Der Ministerrat hat die Strategie Vielfalt beschlossen, die für alle Ressorts verbindliche Kernelemente einer gemeinsamen Antidiskriminierungs- und Vielfaltspolitik in Rheinland-Pfalz enthält.

"‚Ich bin anders, genau wie du.‘ Dieser einfache Satz macht deutlich, wovon wir reden, wenn wir über die Vielfalt der Menschen in unserem Land sprechen“, erklärte Familienministerin Irene Alt.

„Alter, Geschlecht, sexuelle Identität, Glaube oder Weltanschauung, Behinderung, Migrationsgeschichte, ethnische oder soziale Herkunft sind beispielsweise Facetten, die einen Menschen prägen, ebenso unsere alltägliche Lebenswirklichkeit. Das ist oftmals so selbstverständlich, dass wir es gar nicht mehr wahrnehmen.“ Sie wolle dafür werben, diese Vielfalt als Potenzial und als Chancenreichtum für unser Land zu begreifen, so Ministerin Alt.
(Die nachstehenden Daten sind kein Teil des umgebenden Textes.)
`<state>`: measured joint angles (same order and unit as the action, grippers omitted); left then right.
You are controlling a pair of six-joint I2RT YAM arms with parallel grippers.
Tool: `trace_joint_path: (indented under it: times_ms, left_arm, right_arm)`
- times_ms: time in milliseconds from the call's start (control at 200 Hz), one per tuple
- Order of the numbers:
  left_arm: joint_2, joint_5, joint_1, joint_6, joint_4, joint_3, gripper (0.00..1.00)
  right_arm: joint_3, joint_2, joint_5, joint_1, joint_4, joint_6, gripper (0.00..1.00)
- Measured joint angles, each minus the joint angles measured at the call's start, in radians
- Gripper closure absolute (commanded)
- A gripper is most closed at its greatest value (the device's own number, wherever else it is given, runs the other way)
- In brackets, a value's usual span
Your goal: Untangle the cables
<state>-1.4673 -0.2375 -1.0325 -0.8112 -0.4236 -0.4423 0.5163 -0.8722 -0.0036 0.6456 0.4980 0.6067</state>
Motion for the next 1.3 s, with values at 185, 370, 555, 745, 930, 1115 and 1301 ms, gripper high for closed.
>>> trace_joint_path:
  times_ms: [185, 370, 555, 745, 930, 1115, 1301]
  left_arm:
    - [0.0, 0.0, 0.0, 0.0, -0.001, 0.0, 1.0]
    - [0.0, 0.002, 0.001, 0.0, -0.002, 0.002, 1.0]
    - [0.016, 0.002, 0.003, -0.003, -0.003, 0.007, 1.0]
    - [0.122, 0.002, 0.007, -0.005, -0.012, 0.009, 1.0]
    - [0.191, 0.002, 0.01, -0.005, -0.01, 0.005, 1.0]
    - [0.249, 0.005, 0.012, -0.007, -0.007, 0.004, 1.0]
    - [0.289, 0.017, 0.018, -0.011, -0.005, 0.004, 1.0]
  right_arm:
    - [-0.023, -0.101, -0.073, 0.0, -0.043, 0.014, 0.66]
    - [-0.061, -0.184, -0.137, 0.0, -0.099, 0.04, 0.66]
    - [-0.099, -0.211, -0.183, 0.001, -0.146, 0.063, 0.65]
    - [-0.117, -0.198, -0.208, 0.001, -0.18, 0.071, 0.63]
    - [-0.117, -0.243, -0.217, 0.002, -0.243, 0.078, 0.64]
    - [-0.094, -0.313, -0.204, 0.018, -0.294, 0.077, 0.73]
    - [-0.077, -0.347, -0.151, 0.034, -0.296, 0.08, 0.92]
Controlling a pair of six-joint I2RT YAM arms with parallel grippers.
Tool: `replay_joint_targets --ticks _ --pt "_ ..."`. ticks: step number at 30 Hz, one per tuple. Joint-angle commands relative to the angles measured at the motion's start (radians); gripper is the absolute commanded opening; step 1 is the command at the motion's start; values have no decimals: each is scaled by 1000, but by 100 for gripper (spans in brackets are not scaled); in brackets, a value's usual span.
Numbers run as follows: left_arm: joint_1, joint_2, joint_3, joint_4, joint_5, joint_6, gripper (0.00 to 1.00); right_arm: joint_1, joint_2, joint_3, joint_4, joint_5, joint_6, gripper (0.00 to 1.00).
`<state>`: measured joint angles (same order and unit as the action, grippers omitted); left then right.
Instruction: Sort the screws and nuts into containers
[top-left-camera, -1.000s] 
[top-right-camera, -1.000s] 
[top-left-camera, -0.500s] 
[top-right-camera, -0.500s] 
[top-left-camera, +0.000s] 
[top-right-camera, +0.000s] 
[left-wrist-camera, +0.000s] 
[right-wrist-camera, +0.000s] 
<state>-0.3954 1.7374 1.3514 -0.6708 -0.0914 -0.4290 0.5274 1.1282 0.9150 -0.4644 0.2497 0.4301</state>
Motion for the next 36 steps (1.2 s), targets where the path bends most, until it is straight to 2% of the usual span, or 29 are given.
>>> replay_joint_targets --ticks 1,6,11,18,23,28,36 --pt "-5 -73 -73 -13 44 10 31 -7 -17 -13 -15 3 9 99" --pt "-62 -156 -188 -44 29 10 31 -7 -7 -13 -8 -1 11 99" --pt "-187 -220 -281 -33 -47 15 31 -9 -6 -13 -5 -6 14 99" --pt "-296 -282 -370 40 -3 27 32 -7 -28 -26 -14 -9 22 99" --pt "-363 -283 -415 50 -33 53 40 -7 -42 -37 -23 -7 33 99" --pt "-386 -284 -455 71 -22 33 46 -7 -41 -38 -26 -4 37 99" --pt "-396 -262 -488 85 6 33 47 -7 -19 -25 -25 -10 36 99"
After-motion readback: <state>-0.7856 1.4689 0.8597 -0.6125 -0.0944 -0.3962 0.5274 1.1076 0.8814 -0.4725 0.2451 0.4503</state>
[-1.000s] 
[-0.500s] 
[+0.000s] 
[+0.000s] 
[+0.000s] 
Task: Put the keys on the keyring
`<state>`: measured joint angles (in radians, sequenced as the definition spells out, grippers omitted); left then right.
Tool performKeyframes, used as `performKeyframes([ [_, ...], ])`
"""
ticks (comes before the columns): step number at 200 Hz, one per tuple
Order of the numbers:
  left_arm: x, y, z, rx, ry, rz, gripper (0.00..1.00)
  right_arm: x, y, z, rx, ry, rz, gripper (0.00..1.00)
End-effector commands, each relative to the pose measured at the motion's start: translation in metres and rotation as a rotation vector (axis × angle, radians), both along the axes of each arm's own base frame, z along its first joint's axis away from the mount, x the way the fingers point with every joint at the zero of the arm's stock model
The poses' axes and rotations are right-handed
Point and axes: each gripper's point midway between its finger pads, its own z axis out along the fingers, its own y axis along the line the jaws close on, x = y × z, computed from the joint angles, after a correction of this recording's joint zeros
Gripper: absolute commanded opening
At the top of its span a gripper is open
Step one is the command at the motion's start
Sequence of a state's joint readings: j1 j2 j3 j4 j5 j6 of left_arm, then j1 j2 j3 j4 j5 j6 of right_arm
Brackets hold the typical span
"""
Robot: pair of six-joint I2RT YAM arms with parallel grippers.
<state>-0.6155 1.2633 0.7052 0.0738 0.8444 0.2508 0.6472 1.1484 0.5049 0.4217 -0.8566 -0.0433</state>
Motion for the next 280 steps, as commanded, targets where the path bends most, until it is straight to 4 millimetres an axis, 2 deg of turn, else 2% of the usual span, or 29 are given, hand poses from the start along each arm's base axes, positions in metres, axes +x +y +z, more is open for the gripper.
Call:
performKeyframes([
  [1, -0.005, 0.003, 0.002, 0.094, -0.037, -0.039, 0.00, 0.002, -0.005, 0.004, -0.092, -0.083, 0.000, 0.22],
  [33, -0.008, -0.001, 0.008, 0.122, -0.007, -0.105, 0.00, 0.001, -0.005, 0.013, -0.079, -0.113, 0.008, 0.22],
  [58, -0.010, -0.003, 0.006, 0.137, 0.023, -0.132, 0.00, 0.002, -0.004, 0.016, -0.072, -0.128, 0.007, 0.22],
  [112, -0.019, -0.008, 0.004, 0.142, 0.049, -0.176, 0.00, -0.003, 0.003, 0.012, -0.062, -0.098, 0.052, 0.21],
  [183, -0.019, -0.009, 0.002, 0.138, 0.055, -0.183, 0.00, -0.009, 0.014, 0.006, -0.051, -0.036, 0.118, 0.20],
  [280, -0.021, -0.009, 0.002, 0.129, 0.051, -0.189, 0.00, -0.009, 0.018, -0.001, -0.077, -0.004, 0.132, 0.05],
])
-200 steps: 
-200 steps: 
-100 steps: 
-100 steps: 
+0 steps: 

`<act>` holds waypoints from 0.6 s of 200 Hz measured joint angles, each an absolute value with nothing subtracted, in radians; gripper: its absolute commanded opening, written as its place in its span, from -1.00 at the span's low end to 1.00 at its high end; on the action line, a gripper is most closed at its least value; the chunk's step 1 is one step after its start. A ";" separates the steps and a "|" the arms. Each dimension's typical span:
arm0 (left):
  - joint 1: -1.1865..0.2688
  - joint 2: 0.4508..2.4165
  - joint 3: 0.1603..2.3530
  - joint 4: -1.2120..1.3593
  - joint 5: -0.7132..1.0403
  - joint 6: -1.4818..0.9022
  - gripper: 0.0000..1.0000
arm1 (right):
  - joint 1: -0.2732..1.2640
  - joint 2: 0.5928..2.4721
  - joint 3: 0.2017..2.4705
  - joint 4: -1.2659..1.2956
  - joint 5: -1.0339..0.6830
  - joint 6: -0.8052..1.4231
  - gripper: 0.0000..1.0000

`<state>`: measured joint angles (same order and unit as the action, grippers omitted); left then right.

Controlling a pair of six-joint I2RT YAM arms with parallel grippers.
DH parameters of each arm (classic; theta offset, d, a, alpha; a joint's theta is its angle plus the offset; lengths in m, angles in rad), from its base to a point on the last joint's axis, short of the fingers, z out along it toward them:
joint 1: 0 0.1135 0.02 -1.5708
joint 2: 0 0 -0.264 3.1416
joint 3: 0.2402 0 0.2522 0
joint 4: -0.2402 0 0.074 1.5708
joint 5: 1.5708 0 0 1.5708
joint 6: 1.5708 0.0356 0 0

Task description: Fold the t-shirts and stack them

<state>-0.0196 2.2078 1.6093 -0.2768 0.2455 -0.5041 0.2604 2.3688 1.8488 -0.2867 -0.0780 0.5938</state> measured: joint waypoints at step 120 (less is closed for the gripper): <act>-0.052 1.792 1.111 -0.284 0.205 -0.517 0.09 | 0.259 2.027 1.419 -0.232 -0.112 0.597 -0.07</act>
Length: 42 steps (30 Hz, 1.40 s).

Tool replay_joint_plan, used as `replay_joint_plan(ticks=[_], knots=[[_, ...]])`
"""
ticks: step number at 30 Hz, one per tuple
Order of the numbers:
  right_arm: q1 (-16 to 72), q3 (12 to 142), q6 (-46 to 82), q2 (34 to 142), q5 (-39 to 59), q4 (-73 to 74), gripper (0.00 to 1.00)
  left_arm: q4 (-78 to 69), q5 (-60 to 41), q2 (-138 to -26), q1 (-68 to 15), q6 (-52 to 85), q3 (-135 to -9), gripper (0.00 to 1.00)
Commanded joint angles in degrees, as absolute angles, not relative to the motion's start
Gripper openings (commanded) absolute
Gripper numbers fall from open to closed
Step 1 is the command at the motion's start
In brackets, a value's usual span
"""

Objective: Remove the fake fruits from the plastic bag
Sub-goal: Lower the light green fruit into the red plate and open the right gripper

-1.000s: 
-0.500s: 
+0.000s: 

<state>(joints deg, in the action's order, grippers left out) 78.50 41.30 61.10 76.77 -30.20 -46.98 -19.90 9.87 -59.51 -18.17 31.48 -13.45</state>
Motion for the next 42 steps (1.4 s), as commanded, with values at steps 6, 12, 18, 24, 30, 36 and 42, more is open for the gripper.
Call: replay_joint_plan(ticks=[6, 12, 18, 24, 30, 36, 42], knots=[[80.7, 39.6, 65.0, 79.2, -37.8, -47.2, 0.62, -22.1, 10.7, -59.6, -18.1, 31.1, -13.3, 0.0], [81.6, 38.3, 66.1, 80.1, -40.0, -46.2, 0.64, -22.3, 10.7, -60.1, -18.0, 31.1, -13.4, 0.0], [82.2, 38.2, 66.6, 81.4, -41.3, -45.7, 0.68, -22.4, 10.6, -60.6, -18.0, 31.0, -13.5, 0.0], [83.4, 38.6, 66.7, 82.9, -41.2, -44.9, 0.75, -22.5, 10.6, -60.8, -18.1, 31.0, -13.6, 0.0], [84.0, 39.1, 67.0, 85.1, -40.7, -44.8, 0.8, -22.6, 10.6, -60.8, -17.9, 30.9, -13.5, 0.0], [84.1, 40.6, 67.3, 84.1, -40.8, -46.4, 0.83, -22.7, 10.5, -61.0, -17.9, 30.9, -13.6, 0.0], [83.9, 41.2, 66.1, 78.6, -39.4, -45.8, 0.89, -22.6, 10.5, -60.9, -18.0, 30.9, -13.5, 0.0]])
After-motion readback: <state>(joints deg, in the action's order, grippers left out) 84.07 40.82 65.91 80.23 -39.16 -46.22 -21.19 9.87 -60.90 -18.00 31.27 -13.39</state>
„Gender Mainstreaming ist genauso wichtig wie die Interkulturelle Kompetenz, die Integration und die Inklusion oder die Gleichstellung der gleichgeschlechtlichen Lebensweisen, beziehungsweise die Bekämpfung der Benachteiligung aus Gründen des Alters oder der Religion oder Weltanschauung“, sagte Integrationsministerin Alt.

Die Landesregierung verpflichtet sich mit der Strategie Vielfalt, künftig bei allen Maßnahmen noch stärker als bisher die Belange ihrer Zielgruppen zu beachten, ebenso als Arbeitgeber im Rahmen der Personalentwicklung. „Die Landesverwaltung soll ein Spiegel der Menschen in Rheinland-Pfalz sein: ohne Zugangsbarrieren und als Antriebsmotor für Vielfalt. Jedes Ressort setzt dabei seine eigenen Schwerpunkte und bringt seine besonderen Kompetenzen ein. Wir wissen, es gibt keine Patenrezepte, aber mit einem guten Willen ist Vieles möglich“, betonte Ministerin Alt.